Phase relations and solidus temperature of garnet lherzolite at 5 GPa revisited

Partial melting experiments on a mildly depleted peridotite (GKR-001) conducted in a piston-cylinder apparatus provide new insights into the solidus of anhydrous peridotite, melting relations and reactions, and residue compositions at 5 GPa. These have important implications for melting conditions relevant to cratonic lithosphere, the petrogenesis of komatiites and orthopyroxene-enriched peridotites. The solidus of GKR-001 was identified at 1575ºC. As melting progressed, clinopyroxene melted out at ~ 1650ºC, closely followed by garnet at ~ 1670ºC and orthopyroxene at ~ 1725ºC. Orthopyroxene remained stable throughout most of the melting interval. Clinopyroxene's incongruent melting initiated peritectic reactions (Ol + Cpx + Grt = Opx + Melt) at melting degrees ≥ 8%, forming additional orthopyroxene in the residue.
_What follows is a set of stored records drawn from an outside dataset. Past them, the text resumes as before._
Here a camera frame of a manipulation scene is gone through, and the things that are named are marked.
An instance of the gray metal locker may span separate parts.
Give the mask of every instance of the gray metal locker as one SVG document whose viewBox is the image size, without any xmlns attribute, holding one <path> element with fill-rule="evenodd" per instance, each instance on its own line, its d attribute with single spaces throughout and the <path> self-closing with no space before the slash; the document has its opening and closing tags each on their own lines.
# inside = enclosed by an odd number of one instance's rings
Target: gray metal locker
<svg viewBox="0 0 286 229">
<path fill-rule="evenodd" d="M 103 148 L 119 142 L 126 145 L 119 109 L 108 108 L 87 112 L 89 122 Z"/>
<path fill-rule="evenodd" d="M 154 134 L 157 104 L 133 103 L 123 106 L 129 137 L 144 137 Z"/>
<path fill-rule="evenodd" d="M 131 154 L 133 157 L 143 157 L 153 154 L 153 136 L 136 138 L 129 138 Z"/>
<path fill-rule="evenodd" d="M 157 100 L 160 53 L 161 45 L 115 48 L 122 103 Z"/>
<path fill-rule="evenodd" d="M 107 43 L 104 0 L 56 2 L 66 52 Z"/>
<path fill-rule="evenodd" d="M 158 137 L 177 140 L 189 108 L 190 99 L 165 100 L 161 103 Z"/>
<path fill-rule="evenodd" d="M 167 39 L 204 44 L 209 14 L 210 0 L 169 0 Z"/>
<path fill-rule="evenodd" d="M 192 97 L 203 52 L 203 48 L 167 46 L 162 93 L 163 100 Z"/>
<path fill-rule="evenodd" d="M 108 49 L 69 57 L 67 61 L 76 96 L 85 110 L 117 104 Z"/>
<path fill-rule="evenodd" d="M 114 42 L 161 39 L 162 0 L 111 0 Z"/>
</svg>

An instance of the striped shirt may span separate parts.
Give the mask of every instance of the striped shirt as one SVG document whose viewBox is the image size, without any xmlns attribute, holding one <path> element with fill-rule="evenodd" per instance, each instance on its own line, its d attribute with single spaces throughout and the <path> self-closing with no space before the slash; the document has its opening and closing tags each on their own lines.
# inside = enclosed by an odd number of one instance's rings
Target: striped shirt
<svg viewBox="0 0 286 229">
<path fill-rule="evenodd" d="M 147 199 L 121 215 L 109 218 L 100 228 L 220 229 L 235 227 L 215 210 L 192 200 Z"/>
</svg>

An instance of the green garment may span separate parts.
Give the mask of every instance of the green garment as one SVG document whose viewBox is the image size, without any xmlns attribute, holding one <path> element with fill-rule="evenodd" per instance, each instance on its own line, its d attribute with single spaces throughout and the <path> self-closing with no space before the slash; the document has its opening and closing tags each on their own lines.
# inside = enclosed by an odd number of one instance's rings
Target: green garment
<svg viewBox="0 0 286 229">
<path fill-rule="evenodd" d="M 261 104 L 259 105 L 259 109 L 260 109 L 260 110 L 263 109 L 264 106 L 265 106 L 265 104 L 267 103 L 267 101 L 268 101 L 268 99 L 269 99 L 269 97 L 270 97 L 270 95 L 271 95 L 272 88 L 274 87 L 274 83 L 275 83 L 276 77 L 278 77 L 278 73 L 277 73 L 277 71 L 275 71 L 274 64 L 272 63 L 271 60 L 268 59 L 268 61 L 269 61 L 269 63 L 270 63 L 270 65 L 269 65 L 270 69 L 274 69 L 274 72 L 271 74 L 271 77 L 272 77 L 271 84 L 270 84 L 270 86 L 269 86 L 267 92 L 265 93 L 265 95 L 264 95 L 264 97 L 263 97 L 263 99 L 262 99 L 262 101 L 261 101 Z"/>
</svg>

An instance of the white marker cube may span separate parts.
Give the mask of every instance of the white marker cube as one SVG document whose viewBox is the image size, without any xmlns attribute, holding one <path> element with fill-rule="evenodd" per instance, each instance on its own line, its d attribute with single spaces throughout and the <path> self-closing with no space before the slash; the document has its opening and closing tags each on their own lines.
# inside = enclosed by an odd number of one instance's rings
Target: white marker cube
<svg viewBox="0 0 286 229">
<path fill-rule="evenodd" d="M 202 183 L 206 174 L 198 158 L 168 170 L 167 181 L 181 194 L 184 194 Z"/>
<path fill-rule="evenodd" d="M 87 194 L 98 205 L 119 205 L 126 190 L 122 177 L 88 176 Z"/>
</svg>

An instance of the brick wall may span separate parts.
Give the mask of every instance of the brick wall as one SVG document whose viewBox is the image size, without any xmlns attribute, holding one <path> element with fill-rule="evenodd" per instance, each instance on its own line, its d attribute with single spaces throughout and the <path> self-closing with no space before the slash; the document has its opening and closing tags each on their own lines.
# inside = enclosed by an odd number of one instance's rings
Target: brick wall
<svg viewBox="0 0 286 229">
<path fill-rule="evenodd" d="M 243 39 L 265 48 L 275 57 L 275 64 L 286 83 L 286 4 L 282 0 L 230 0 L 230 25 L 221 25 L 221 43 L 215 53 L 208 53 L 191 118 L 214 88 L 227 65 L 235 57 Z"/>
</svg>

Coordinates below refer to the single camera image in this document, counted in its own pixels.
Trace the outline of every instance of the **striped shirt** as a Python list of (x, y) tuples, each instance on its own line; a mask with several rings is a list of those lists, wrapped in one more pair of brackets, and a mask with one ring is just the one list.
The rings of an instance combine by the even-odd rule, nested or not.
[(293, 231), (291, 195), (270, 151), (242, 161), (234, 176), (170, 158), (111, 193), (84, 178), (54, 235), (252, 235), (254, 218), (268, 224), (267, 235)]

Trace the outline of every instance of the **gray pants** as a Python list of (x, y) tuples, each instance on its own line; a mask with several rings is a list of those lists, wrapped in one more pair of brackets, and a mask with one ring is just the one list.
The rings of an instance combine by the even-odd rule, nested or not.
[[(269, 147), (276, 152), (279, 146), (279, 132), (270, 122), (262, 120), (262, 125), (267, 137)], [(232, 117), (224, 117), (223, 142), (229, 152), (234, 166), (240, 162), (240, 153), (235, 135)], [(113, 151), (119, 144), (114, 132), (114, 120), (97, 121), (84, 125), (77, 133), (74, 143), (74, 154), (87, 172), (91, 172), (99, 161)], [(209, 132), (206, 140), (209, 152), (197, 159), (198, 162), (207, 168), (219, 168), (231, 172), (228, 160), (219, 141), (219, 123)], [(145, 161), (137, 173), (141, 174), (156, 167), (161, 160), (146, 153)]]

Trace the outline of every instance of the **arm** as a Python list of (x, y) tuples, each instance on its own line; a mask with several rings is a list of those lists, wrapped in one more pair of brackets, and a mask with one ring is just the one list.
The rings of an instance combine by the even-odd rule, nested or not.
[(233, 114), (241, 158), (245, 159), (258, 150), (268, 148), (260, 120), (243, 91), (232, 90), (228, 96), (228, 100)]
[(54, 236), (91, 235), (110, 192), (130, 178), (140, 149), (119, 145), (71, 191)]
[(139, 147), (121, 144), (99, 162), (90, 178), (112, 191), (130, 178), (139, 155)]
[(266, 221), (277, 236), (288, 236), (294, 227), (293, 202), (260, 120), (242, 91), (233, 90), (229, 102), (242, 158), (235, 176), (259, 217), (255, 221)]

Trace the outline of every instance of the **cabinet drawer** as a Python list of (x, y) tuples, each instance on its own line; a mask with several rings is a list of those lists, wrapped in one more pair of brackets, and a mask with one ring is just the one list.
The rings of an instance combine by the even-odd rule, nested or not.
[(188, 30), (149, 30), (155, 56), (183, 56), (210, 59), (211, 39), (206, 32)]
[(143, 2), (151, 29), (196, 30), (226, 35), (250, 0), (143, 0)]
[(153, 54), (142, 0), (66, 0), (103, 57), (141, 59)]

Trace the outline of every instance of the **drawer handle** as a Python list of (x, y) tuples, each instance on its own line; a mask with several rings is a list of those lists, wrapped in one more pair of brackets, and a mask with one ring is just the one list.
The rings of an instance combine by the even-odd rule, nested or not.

Clinopyroxene exhausted at around 24% melting, while garnet-out was encountered at slightly higher melting degree (~ 34%). Orthopyroxene reached its maximum content in the residue after ~ 24% melting and was dissolved back at melting degrees > 45%. The melts formed at ≥ 8% melting are Ti-depleted komatiites (30.7–43.6 Al₂O₃/TiO₂), consistent with melting of a slightly depleted peridotitic source. Melts in equilibrium with a garnet-bearing residue have CaO/Al₂O₃ ratios > 1, while those formed above the garnet-out curve have ratios < 1. Residues from GRK-001 exhibit higher SiO₂ contents than those produced after the partial melting of pyrolytic compositions (KR4003). However, high-pressure partial melting of GKR-001, albeit producing quite orthopyroxene-rich residues at moderate degrees of melting, cannot produce the silica-rich peridotites observed in many cratonic lithospheres worldwide. Comparison between thermodynamic modelling and experimental results reveals inconsistencies in the garnet and pyroxenes stability fields and the absolute temperature of the solidus.